En este sentido, añade el comunicado de Anice, “también hay que tener en cuenta que estos productos deben cumplir con las características recogidas en sus respectivos pliegos de condiciones, lo que hace imposible reformular estos productos, patrimonio gastronómico cultural de España”.

Además, la asociación considera que, de aplicarse en España, también se deberían introducir “importantes modificaciones” para corregir el tratamiento a los elaborados cárnicos, ya que el etiquetado Nutriscore “no valora positivamente el contenido de proteínas de estos productos, a diferencia de lo que ocurre con los quesos, por ejemplo, lo cual es una clara discriminación”. Anice recuerda que los elaborados cárnicos son “productos con un perfil nutricional importante para la población española debido a su aporte de proteínas de alto valor biológico, vitaminas y minerales, fundamentales para un correcto desarrollo del organismo y estado de salud y bienestar”.

Nutriscore penaliza las calorías, grasas saturadas, azúcar y sal

Tanto los aportes nutricionales positivos (contenido en frutas y verduras, fibras y proteínas) como los negativos (calorías, grasas saturadas, azúcares y sal) por 100 g o ml de producto. Su objetivo es comparar productos de la misma categoría, de forma que la elección más fácil sea también la más saludable.
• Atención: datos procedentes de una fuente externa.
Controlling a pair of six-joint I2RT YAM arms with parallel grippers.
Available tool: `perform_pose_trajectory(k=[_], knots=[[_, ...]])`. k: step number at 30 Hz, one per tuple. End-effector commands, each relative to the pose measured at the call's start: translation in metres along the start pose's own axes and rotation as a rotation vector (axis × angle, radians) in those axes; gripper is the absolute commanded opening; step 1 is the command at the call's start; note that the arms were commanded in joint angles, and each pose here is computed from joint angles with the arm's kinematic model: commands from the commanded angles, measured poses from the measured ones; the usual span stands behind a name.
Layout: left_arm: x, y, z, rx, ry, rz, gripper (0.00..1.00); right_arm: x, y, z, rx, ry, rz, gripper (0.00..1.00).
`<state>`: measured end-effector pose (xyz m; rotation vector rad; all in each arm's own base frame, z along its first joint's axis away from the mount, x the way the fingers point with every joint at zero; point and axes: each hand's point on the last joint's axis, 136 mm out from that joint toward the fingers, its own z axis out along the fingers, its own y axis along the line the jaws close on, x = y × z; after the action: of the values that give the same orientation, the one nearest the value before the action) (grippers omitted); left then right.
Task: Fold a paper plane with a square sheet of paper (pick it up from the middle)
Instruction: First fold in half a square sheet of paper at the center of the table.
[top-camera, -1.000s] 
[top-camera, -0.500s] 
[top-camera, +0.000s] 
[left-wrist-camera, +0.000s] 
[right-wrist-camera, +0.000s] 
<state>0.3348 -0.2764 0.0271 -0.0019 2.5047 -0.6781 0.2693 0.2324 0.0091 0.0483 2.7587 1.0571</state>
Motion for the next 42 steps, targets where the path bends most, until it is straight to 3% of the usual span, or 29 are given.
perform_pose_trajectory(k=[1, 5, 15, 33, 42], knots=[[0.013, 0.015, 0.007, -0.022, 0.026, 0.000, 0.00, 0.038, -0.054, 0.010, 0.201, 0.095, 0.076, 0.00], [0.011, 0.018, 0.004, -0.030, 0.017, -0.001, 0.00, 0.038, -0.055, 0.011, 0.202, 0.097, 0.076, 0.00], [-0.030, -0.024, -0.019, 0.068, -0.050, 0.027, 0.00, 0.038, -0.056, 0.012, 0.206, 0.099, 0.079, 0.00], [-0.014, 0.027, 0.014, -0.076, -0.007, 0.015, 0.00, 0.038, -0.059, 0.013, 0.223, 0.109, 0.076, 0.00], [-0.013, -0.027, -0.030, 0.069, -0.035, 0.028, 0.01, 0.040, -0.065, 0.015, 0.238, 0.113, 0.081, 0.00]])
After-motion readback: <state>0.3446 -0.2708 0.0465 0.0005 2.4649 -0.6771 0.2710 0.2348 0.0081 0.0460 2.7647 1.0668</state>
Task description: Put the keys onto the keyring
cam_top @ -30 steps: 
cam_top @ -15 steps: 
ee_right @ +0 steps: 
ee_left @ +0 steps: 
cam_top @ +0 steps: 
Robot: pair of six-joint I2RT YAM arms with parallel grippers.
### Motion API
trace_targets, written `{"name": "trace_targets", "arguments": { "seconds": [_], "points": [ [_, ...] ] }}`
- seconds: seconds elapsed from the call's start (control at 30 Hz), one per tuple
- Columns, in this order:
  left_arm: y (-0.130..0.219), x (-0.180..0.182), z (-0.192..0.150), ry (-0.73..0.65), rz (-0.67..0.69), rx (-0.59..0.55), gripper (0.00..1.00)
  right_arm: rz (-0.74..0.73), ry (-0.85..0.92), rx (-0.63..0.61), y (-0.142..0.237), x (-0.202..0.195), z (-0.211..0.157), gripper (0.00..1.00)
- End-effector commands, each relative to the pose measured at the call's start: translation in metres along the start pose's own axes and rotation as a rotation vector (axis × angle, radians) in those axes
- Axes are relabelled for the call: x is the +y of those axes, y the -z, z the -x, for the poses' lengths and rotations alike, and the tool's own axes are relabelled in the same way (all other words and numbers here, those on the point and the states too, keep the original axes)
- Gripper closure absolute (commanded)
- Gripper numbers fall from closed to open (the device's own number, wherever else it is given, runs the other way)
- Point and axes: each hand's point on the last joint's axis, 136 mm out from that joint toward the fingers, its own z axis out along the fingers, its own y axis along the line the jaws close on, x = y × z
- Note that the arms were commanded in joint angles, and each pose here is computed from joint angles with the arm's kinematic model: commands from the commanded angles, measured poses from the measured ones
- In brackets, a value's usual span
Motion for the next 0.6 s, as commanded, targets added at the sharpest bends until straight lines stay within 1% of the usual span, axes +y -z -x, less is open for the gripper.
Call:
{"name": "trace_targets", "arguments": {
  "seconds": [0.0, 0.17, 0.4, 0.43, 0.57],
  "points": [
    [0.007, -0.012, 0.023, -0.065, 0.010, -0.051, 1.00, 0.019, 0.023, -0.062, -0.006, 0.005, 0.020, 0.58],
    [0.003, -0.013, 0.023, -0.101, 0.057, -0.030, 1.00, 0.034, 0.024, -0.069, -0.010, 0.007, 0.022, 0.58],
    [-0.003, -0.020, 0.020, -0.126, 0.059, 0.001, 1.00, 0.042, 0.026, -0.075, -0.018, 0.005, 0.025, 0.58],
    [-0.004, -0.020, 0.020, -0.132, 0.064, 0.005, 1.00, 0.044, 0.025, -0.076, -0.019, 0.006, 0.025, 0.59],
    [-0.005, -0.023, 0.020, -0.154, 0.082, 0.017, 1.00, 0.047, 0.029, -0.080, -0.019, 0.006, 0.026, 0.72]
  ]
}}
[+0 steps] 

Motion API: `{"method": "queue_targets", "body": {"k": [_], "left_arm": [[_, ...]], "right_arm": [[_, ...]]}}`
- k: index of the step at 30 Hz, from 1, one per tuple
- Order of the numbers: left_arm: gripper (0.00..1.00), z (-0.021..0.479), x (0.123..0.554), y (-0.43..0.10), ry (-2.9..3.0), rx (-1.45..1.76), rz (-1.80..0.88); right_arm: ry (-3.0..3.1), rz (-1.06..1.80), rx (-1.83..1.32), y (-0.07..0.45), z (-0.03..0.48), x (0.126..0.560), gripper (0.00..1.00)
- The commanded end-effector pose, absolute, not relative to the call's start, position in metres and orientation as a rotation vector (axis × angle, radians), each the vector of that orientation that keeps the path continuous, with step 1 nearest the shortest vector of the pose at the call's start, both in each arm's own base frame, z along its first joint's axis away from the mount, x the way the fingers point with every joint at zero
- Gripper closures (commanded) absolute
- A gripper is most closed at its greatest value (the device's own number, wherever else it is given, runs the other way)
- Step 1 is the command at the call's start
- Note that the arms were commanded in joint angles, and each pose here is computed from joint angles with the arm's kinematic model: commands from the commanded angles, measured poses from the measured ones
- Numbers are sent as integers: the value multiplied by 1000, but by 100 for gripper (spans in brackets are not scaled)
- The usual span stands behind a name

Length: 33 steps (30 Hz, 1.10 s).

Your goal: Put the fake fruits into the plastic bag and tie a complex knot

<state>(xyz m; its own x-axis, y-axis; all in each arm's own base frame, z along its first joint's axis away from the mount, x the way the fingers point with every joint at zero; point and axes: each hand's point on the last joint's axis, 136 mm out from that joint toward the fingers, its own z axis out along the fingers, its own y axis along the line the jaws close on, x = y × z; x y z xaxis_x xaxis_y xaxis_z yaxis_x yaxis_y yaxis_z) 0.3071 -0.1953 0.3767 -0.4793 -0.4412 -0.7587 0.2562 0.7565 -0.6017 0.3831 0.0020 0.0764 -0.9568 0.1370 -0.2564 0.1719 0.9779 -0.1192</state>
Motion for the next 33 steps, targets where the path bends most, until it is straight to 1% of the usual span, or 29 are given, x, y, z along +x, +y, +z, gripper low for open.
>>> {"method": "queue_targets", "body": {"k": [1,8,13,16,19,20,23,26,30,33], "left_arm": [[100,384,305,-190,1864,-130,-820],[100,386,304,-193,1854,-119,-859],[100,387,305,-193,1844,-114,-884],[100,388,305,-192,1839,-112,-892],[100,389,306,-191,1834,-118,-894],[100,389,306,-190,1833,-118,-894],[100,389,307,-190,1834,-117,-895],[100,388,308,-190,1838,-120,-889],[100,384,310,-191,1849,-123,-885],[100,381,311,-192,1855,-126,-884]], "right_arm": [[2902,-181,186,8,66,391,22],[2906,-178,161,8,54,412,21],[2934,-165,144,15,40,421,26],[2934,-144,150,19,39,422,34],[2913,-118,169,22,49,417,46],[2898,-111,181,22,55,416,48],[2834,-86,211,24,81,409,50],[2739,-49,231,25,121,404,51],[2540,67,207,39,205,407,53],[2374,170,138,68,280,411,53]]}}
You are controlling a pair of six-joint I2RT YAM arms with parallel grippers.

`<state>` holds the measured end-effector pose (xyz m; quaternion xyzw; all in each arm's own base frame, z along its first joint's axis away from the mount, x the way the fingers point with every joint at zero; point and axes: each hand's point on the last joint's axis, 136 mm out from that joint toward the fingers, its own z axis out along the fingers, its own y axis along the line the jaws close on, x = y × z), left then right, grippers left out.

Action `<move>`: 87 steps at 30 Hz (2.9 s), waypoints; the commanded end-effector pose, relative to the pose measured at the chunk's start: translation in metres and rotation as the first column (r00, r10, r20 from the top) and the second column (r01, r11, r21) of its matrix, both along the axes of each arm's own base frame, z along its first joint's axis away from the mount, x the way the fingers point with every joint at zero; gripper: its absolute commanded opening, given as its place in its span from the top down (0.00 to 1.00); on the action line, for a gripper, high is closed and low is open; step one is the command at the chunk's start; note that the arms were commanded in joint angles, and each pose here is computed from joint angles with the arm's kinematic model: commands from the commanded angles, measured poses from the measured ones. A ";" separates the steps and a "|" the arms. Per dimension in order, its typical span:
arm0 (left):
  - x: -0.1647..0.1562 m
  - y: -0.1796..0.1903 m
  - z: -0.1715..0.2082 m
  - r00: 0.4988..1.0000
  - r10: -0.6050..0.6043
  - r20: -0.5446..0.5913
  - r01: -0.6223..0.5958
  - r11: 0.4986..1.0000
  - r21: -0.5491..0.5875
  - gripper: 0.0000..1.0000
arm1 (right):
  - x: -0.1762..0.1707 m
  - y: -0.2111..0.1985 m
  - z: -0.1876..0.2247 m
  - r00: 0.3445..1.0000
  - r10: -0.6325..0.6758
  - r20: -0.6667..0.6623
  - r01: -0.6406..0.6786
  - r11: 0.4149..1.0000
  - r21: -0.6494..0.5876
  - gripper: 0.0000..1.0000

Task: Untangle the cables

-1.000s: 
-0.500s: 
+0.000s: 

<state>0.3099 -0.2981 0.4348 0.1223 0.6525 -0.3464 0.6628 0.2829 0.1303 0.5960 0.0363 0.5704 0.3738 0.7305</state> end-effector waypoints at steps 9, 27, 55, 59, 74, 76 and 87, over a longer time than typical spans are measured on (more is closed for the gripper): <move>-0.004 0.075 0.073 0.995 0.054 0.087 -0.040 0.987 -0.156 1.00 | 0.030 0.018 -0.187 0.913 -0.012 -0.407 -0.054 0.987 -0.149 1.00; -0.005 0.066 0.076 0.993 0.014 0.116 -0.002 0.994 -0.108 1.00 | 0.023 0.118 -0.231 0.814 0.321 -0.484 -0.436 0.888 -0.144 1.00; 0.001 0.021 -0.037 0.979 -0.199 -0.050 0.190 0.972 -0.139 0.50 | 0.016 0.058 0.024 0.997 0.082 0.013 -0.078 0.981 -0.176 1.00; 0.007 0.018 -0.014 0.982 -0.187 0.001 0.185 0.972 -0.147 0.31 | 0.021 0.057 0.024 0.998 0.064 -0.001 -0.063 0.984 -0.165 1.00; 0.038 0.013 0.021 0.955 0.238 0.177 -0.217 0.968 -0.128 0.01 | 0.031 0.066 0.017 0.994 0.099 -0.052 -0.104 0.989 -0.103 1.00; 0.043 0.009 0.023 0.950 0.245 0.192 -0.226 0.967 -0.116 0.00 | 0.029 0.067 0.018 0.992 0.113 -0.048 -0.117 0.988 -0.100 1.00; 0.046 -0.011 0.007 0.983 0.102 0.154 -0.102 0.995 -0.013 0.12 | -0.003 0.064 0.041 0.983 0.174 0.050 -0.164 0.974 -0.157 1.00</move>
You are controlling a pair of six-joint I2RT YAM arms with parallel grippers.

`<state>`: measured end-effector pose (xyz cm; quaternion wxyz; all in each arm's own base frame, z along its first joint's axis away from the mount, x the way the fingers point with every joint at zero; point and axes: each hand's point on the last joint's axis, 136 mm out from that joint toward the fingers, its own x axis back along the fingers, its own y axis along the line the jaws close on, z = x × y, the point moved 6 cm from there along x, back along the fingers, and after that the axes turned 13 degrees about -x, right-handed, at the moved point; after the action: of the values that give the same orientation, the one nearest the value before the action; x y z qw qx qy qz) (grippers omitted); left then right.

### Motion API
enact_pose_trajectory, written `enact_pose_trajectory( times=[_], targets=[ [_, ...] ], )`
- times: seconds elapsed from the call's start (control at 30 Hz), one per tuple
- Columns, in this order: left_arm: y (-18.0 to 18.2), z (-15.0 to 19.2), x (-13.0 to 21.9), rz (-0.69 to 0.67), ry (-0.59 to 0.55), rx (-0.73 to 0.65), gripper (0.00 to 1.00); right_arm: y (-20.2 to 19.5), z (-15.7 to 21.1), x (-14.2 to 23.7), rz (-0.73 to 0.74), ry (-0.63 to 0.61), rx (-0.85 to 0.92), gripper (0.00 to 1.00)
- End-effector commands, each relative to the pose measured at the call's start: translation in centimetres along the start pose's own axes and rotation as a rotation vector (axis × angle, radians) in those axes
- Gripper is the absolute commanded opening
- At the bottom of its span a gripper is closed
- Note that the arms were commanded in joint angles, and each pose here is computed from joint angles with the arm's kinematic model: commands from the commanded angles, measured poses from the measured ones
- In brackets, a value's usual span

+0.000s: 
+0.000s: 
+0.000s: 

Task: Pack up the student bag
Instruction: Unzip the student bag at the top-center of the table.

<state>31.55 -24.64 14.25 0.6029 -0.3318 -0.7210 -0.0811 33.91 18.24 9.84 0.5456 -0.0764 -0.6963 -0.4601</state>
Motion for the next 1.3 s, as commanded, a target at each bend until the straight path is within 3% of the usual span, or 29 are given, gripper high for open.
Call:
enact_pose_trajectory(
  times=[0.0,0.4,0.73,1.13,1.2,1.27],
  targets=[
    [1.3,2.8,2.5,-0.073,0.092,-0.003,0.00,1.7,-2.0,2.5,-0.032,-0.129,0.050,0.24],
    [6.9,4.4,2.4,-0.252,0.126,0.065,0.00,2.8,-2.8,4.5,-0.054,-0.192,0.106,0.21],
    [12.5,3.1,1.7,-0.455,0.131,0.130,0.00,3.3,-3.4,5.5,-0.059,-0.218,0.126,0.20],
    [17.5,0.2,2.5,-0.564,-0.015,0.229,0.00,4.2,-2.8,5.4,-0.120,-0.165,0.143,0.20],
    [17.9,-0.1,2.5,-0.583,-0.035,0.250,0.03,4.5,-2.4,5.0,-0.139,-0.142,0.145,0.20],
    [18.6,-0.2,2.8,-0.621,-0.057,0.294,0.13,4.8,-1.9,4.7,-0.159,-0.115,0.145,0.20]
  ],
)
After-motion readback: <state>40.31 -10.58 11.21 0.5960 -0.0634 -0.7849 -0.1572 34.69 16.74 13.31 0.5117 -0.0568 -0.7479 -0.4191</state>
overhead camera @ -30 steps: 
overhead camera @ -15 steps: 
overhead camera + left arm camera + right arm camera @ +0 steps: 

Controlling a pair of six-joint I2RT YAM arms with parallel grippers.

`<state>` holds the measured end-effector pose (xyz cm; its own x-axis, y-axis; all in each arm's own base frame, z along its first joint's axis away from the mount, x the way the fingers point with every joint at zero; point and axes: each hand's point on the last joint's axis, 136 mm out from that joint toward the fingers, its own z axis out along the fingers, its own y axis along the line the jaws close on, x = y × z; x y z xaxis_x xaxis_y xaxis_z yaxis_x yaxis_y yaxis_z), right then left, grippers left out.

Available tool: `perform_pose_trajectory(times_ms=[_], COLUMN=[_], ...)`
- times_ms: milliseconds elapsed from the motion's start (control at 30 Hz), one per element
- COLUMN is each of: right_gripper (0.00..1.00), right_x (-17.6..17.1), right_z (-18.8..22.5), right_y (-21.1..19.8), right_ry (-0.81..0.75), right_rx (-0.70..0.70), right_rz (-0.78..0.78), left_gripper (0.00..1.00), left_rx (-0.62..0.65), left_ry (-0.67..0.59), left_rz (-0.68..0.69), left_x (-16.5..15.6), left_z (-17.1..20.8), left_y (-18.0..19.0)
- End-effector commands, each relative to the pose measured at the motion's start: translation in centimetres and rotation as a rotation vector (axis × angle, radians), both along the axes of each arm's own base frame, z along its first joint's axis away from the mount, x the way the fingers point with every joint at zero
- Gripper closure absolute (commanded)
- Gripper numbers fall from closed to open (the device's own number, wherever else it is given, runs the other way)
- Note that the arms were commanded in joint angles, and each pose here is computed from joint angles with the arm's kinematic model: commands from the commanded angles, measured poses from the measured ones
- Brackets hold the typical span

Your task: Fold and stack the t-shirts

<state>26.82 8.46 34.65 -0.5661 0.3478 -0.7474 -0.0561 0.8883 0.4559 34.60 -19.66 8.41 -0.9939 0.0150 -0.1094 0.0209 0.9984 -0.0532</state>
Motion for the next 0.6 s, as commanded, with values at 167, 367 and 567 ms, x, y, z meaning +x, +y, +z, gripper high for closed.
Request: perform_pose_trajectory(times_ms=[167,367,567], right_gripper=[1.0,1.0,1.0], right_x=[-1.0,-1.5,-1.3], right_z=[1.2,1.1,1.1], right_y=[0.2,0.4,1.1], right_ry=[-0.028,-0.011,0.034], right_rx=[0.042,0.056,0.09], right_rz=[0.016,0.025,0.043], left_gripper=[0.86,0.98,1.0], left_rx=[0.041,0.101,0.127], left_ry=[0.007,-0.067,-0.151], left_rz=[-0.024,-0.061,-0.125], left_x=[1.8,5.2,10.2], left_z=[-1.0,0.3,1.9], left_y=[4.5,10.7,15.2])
Nutriscore penaliza las calorías, grasas saturadas, azúcar y sal: alimentos como bollería, embutidos, aperitivos tienen en común una composición nutricional poco saludable, con demasiados azúcares o grasas. 

Nutriscore es un etiquetado nutricional frontal para productos procesados envasados. Quedan exentos los productos frescos como carnes, pescado, frutas verduras, legumbres. Los productos que solo tienen un ingrediente en su composición: vinagre, miel... siempre que no estén procesados. Café, té, infusiones de hierbas y fruta; alimentos suministrados por el fabricante o tiendas de minoristas en pequeñas cantidades como los platos preparados; alimentos que se venden en envases de menos de 25 cm2: chocolatinas, chucherías, barritas de cereales y las bebidas alcohólicas.